• **What to work on**: Search the listing below for the word "ceiling" and copy each line that holds it.

• **Provided information**:
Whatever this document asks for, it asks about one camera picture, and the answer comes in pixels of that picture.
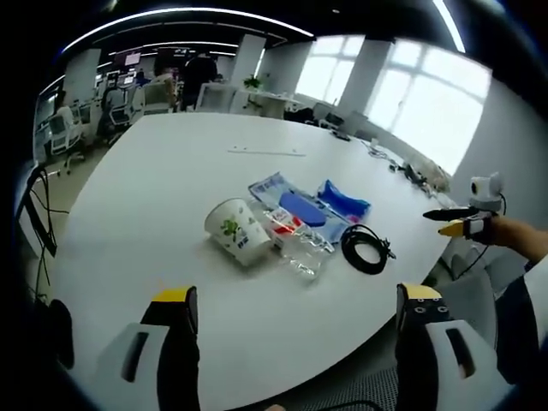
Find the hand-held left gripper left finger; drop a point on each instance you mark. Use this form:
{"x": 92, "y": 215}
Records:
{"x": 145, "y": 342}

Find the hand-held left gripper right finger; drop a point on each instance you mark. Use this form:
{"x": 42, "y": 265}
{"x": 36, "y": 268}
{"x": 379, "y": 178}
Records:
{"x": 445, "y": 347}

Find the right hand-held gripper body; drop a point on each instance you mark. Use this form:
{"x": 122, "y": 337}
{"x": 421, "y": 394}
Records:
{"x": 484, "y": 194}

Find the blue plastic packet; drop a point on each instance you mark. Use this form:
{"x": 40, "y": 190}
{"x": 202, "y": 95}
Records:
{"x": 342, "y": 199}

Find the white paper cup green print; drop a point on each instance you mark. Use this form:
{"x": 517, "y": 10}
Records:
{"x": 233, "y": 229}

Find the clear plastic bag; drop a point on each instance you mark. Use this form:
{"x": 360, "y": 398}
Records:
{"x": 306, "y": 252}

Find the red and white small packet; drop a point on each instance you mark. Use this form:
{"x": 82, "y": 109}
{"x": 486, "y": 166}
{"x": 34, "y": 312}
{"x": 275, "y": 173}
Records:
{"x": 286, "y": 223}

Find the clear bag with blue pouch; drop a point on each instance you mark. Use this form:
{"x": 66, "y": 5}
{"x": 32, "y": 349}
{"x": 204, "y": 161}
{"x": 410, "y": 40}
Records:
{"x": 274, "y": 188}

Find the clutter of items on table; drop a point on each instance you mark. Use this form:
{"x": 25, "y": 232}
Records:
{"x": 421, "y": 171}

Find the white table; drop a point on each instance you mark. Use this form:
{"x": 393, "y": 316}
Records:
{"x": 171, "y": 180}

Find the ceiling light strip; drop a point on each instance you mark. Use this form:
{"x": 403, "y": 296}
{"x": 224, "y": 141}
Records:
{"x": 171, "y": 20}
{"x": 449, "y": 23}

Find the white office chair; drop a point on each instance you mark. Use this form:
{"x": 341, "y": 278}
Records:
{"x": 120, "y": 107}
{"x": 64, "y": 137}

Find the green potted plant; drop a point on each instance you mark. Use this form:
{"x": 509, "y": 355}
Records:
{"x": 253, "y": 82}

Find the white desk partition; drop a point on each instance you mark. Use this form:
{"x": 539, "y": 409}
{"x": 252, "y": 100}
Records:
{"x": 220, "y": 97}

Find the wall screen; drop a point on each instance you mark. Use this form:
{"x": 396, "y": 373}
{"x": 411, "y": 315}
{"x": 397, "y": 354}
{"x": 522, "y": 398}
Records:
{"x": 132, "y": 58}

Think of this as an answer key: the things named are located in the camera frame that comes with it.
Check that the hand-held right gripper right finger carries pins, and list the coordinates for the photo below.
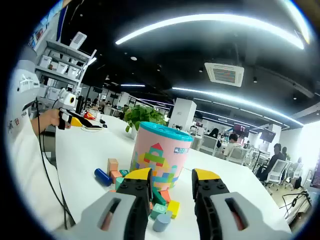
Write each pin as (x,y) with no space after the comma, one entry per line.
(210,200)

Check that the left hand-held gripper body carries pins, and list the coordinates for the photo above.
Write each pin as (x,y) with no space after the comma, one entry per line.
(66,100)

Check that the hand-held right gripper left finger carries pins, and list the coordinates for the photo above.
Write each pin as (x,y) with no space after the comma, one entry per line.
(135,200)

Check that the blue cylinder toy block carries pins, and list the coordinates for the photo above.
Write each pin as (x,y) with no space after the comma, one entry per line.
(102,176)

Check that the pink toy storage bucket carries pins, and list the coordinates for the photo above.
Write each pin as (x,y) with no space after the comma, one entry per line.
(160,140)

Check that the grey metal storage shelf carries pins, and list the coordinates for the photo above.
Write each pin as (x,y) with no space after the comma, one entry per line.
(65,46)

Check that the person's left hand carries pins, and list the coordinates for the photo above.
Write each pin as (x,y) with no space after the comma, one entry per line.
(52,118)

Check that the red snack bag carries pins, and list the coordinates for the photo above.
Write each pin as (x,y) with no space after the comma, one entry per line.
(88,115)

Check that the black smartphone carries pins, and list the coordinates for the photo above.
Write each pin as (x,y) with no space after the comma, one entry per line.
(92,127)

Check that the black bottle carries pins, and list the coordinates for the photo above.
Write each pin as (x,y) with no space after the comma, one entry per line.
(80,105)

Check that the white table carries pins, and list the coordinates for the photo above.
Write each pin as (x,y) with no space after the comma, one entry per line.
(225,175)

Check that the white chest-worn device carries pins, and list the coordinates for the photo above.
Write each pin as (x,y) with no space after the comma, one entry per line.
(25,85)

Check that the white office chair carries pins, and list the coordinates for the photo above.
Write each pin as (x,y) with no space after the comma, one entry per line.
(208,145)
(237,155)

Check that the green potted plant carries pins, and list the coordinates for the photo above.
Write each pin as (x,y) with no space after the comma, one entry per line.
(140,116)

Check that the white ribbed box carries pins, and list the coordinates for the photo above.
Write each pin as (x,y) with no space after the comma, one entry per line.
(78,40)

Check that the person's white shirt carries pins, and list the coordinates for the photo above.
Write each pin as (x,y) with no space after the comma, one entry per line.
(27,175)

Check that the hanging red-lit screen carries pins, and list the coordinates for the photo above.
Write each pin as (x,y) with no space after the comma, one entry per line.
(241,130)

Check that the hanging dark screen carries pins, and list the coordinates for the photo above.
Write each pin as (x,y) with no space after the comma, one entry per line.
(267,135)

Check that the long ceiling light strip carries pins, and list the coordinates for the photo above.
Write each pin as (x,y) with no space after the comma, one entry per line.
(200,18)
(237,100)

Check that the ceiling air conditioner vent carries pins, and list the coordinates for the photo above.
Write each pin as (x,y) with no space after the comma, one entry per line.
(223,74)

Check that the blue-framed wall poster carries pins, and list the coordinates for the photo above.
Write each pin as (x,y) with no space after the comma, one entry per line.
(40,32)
---
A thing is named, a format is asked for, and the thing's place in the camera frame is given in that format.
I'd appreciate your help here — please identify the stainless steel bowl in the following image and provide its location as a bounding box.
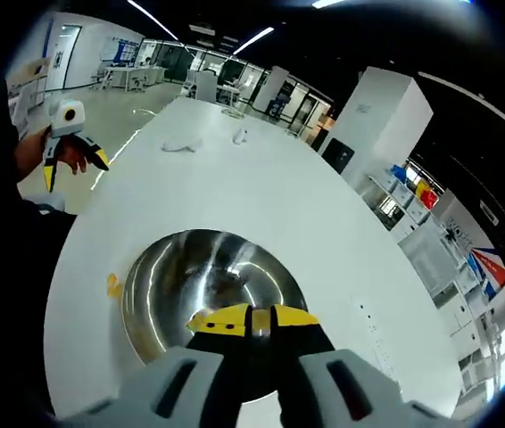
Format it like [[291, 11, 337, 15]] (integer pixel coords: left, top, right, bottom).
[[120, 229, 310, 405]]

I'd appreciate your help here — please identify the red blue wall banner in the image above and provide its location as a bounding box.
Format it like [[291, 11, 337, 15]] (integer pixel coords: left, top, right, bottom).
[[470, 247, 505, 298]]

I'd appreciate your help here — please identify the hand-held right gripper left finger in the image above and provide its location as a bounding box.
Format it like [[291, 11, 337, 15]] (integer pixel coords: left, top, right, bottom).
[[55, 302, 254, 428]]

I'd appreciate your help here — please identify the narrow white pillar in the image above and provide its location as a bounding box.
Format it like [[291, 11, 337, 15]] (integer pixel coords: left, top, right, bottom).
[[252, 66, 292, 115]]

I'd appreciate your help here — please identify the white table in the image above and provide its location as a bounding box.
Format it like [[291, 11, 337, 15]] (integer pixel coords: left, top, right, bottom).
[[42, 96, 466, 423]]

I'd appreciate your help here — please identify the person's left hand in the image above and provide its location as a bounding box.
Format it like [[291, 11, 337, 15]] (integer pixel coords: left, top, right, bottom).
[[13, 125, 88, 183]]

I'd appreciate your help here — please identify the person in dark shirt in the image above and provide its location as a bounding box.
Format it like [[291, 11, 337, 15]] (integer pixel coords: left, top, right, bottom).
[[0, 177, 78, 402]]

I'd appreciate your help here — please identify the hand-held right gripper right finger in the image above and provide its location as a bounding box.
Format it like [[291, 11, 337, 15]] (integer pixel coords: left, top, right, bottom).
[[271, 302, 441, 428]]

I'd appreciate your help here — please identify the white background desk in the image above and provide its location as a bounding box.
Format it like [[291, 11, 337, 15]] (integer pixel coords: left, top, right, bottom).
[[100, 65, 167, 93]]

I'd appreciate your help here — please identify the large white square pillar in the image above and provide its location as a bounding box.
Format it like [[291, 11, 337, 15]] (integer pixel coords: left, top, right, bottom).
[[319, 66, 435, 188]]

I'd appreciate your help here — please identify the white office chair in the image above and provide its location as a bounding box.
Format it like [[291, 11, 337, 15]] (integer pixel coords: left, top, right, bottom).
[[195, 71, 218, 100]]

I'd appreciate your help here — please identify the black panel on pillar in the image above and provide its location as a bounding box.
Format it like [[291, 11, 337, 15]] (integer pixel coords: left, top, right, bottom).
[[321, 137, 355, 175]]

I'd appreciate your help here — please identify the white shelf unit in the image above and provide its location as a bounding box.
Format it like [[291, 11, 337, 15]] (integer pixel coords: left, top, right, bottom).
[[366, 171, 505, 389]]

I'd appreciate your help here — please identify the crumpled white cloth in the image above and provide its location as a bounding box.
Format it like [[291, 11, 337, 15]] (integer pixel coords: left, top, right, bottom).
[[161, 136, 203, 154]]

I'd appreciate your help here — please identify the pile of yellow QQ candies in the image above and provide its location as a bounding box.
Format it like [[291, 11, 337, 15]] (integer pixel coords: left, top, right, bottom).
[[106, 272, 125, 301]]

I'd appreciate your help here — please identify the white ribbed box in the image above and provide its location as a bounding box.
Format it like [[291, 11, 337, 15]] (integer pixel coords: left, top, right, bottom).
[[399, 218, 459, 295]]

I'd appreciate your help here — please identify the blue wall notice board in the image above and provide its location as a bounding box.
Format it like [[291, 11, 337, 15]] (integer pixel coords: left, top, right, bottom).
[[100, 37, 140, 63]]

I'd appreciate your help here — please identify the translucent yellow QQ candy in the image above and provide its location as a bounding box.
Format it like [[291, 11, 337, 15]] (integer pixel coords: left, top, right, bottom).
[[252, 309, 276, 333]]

• **Solution to the exercise**:
Find the ceiling light strip; drop a point on each instance you mark. Use this form:
Check that the long ceiling light strip carries pins, and list the coordinates for the photo above.
Check that the ceiling air conditioner vent carries pins, and list the coordinates for the photo above.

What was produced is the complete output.